Addressing the annual convocation of the university as a 'paridarshak' (visitor), Kovind said this "seat of learning" has played a glorious role in nation building.
Hailing Visva Bharati University as an institute which has upheld the country’s culture and ethos, President Ram Nath Kovind on Monday said his visit to the varsity was no less than a pilgrimage. Addressing the annual convocation of the university as a ‘paridarshak’ (visitor), Kovind said this “seat of learning” has played a glorious role in nation building. “I call this (visit to the university) a pilgrimage because the two greatest visionaries of modern India, Rabindranath Tagore (founder of the varsity), and Mahatma Gandhi, frequently met here. It is here that we all pick the threads of life and lessons of these great sages and learn from them,” he said.

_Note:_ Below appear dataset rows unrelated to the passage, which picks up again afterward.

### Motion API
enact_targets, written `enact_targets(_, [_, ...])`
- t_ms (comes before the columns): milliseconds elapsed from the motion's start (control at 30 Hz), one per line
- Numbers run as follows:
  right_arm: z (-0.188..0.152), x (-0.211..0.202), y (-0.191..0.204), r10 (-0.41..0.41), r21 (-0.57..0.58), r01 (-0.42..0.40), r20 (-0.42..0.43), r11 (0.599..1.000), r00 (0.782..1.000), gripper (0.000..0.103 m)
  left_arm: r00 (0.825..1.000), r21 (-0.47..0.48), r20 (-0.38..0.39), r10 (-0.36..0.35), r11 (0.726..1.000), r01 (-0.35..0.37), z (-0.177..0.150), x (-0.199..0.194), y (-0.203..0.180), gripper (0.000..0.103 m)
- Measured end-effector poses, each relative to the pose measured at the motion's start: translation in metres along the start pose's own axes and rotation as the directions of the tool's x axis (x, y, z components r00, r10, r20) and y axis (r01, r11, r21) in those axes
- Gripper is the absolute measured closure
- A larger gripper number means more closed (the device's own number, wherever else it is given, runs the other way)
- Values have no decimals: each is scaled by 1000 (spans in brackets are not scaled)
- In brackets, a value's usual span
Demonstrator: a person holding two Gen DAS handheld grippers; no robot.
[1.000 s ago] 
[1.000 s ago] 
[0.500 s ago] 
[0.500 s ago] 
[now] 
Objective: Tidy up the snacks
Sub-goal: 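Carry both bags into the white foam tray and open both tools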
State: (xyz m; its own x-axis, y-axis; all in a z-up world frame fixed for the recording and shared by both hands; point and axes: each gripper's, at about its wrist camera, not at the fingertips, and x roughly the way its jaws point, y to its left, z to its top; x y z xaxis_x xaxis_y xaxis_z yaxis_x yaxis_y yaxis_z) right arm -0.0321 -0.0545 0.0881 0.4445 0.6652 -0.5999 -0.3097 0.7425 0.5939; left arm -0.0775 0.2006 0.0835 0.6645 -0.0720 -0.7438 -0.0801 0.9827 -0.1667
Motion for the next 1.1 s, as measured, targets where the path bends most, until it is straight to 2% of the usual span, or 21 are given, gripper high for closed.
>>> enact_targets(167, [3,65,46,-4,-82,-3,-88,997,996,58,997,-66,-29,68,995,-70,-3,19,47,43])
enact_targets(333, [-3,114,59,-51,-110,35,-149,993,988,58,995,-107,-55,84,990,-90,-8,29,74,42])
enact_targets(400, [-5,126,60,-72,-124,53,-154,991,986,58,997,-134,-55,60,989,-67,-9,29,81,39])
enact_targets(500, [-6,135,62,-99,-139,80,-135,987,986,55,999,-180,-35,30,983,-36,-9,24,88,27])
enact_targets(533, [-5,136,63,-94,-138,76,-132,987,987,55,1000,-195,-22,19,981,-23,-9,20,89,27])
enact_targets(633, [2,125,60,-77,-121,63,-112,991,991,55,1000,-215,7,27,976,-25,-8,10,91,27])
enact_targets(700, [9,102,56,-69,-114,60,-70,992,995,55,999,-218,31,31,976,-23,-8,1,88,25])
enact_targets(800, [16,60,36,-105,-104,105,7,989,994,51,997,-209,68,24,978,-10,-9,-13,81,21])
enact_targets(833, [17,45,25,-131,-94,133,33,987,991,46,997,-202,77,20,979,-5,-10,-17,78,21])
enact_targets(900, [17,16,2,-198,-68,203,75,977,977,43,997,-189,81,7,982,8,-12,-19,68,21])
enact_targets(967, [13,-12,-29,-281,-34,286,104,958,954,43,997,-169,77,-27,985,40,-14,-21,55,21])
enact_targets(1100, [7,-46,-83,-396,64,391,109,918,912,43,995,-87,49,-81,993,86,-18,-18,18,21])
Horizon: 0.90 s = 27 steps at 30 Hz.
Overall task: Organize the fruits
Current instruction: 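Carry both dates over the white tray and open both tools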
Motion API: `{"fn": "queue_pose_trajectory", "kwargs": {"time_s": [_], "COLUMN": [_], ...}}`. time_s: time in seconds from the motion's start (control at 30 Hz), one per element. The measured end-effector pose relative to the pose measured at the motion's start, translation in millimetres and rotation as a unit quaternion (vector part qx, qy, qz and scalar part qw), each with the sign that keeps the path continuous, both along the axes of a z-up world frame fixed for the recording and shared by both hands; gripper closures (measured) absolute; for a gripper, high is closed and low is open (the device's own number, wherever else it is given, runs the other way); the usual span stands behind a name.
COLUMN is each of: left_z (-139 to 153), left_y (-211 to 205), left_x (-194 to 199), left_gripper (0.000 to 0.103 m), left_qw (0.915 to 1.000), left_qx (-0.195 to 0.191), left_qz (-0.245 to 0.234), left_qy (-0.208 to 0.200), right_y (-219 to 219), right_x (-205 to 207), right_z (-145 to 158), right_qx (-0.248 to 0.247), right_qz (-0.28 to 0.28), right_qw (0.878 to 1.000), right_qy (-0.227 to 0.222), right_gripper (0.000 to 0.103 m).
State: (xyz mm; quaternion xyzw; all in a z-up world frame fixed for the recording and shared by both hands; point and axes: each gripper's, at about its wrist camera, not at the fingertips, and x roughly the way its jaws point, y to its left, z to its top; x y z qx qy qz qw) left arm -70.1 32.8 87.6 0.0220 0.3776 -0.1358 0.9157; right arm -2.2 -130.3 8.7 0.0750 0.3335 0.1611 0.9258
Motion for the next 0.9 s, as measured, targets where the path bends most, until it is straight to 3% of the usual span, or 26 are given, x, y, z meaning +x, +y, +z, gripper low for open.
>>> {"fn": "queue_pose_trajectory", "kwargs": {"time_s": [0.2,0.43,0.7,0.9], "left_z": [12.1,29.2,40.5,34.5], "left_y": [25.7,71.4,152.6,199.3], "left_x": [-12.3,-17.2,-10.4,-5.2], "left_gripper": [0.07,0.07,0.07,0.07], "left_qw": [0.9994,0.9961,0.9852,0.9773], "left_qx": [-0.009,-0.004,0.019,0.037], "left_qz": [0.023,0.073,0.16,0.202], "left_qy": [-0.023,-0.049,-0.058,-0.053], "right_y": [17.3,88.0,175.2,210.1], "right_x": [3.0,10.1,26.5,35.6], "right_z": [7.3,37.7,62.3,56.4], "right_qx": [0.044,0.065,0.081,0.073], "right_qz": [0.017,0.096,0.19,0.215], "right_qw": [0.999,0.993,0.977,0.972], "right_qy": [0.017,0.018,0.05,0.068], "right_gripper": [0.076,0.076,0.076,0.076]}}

Kovind recalled that Tagore had turned to Gandhi for help when the varsity was in dire need of funds in 1935 and had received a draft of Rs 60,000. For Gurudev (Tagore), as well as for Mahatma, right education was the key to national regeneration, the president emphasized. “Gurudev had thought of an alternative model (of education) which advocates for intimate communion with nature and Visva Bharati, to this date, follows that tradition,” Kovind stated.
This uniqueness of Visva-Bharati is something that “we need to cherish and hold up with pride”, he insisted. “It was in this place that Tagore lived, worked and gave concrete shape to his dreams. The community here -students, academics, staff, ashramites – are proud inheritors of that rich legacy which your founder has left you. “Its illustrious alumni covering a diverse range of personalities, from Indira Gandhi and Satyajit Ray, have not only fulfilled its founder’s vision to a great extent, but also contributed in taking independent India to new heights,” Kovind said during his address to the students.
In an age where machine and wealth are considered benchmarks of progress, Visva-Bharati has emerged as a unique blend of tradition and modernity, the president observed. “Tagore felt it necessary not only to train the minds of the students through disciplines like philosophy, literature or history, but also to engage their souls with music and painting and fine arts. Given the pragmatic needs, there was space for agricultural studies too,” he said.
Kovind urged students to take a pledge to strive towards Visva-Bharati’s glorious future in accordance with the Nobel laureate’s vision. “Tagore was too great to be inhibited by man-made barriers of gender, caste, community or race. Open air for open minds. He wanted to remove walls, literally and metaphorically, when the world was raising walls,” he added.
Congratulating the students who received their degrees on the occcasion, he urged them to remember the institution which has nourished them as a “foster-mother”. “You have done well so far, and I wish you the best… Visva-Bharati has made you aware of your potential, and made you sensitive to your role in society,” the President added. Vice-Chancellor Bidyut Chakraborty, after felicitating the President, gifted him ‘saptaparni’ (seven leaves of ‘Chhatim’ tree) — a ritual dating back to the days of Tagore.
Chakraborty said a total of 4,750 students, who received their got PhD, post-graduate and other degrees at the ceremony, were also handed over ‘saptaparni’ which symbolises simplicity and humility. Among others present at the varsity event was Governor Jagdeep Dhankar.